Dataset excerpts>

------

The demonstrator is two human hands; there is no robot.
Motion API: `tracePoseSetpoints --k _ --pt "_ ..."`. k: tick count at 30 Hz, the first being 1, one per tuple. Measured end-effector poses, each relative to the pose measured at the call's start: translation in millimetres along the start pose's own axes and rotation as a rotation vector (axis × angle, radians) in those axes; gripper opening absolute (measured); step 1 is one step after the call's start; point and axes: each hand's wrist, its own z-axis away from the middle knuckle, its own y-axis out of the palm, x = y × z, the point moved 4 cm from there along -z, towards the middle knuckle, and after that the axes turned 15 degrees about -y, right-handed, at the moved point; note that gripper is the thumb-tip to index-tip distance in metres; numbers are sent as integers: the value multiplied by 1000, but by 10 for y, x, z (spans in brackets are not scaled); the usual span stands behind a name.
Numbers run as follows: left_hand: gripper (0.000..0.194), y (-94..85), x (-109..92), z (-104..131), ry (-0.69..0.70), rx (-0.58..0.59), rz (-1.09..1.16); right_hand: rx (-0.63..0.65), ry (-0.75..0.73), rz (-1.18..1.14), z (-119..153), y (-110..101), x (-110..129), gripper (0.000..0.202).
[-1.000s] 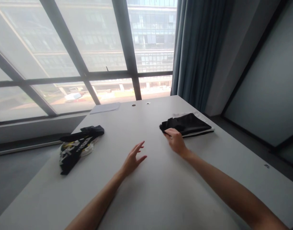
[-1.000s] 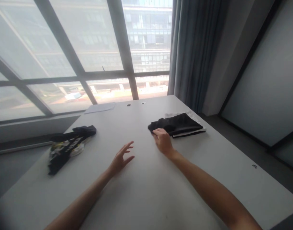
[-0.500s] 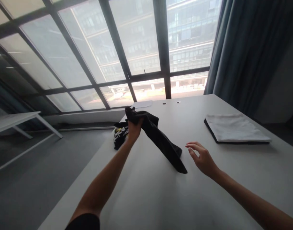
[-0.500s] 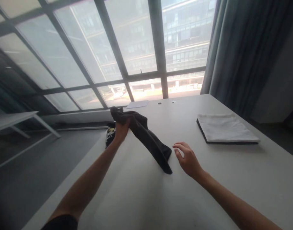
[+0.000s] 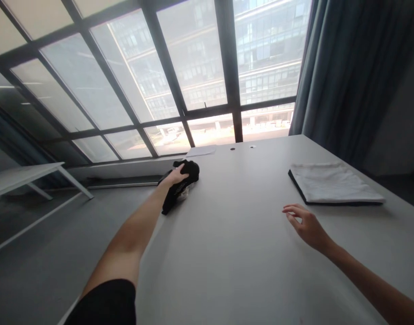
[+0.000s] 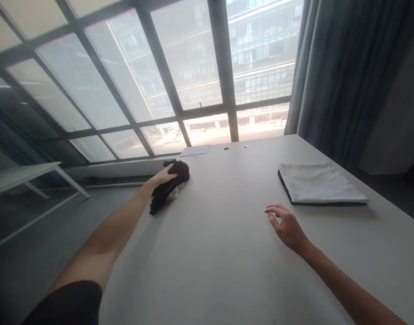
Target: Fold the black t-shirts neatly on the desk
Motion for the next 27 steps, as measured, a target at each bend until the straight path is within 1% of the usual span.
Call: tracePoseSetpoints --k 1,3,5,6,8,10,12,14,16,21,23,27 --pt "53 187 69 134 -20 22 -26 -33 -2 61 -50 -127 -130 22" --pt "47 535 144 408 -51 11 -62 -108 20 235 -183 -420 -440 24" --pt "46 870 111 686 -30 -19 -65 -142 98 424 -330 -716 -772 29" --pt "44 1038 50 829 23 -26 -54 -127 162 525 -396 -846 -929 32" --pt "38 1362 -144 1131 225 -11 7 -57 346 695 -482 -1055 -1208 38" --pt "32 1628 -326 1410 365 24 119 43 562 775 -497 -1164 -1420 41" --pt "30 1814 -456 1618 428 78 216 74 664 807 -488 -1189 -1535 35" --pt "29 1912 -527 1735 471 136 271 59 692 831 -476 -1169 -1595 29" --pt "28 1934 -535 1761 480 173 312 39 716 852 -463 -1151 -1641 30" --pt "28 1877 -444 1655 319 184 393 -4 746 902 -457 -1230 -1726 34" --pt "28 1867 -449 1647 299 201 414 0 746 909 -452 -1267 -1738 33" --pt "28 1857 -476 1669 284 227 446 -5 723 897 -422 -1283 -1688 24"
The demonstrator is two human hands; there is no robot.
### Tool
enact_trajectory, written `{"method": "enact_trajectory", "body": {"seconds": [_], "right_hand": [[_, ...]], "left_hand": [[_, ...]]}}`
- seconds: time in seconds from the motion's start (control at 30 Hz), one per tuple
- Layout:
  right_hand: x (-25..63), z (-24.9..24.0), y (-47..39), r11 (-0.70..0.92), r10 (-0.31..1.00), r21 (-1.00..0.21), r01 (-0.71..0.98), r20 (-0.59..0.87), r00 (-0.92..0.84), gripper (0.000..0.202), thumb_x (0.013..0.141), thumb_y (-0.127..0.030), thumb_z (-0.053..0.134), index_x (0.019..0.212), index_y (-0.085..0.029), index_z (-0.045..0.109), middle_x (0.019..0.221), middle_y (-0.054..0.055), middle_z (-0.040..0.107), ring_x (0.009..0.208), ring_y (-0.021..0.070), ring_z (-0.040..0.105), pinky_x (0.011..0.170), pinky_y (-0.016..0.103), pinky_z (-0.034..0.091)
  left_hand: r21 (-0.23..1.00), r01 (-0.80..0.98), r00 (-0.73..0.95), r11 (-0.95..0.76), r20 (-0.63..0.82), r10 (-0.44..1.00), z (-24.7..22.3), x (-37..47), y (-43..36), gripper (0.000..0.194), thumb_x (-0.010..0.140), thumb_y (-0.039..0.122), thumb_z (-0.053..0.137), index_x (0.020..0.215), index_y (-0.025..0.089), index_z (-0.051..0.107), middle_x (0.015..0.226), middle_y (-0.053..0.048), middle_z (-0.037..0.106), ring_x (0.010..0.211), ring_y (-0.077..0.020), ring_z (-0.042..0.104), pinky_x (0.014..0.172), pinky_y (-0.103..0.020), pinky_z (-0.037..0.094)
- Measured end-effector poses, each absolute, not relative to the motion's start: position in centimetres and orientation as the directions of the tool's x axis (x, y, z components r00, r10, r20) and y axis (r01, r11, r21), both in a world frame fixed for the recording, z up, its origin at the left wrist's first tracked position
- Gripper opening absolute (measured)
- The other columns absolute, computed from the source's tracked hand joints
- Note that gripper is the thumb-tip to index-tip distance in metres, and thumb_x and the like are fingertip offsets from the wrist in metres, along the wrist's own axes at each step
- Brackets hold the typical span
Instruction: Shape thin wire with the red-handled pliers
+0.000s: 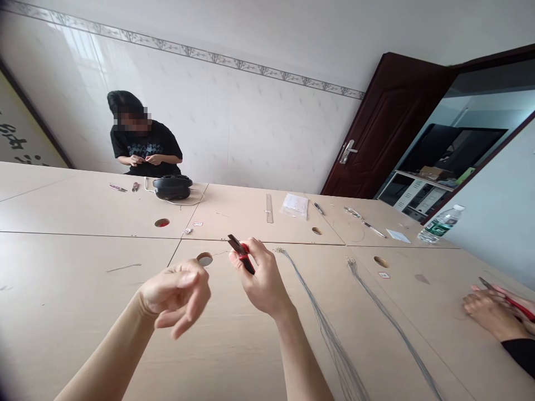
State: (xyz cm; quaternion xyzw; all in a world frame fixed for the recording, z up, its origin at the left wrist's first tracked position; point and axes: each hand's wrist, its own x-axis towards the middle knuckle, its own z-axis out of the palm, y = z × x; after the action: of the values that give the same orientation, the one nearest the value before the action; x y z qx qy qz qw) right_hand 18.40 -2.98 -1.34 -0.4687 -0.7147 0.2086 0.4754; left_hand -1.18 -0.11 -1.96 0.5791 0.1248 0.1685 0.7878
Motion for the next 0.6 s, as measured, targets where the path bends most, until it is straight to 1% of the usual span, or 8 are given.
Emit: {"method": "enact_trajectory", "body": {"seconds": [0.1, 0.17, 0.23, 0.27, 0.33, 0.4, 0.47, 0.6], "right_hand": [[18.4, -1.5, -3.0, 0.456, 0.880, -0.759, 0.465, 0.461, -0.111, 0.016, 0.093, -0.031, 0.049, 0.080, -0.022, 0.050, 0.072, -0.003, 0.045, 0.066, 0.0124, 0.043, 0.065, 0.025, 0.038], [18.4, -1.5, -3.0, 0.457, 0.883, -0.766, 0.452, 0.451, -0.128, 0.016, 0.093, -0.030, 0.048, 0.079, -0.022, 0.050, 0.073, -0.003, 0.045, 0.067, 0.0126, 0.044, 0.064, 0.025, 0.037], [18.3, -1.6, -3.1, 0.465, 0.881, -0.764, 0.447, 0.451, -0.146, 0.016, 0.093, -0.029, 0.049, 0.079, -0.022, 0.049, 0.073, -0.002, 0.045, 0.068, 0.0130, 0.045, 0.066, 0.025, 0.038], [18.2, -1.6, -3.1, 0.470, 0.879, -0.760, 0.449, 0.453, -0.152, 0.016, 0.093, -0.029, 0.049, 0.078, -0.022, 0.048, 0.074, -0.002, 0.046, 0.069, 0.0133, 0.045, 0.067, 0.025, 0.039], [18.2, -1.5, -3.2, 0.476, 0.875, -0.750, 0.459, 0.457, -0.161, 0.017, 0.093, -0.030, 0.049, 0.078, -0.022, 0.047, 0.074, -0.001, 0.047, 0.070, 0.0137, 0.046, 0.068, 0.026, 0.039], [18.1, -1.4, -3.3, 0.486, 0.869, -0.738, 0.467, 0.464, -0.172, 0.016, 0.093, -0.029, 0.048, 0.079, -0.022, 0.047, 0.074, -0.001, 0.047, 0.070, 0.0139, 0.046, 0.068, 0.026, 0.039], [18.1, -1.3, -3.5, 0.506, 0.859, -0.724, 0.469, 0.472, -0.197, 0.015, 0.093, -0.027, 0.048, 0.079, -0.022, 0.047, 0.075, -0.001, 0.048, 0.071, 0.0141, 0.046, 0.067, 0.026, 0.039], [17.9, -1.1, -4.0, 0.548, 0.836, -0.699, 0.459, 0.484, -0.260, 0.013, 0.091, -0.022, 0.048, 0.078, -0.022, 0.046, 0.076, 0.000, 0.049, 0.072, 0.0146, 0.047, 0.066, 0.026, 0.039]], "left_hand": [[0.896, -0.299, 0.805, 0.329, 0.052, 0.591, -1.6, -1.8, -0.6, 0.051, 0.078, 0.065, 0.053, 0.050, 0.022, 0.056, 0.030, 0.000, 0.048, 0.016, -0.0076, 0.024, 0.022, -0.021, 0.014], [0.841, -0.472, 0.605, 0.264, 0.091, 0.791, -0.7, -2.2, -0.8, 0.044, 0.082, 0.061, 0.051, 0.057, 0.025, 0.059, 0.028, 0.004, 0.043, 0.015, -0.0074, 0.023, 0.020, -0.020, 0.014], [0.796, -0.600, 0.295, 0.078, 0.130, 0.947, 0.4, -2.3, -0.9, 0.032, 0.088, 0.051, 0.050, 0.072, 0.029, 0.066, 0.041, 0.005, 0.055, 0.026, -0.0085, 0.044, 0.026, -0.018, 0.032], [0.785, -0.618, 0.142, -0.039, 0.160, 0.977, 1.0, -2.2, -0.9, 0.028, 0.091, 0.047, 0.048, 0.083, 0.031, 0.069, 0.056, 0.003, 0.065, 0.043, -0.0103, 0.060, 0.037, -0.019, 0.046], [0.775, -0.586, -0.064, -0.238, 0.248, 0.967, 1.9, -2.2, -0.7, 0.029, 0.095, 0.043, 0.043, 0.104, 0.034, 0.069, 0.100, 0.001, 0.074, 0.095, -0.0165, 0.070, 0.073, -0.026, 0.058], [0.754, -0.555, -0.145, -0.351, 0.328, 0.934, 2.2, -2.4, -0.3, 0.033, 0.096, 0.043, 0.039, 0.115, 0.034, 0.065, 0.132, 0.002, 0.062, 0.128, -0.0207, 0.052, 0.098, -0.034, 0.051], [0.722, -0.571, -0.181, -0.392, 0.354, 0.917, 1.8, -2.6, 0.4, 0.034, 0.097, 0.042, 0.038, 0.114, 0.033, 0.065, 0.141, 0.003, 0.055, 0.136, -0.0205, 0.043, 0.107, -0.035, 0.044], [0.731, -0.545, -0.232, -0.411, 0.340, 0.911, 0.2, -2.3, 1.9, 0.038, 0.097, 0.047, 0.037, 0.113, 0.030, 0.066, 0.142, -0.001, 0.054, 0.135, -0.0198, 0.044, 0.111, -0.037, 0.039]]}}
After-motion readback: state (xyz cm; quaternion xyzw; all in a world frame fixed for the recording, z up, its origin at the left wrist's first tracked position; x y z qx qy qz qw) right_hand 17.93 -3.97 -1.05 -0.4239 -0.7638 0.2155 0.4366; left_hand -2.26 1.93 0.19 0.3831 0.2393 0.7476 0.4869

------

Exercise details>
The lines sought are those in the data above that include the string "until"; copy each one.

Solved problem>
Motion for the next 27 steps, as measured, a target at each bend until the straight path is within 1% of the usual span.
Motion for the next 0.6 s, as measured, targets where the path bends most, until it is straight to 1% of the usual span, or 8 are given.

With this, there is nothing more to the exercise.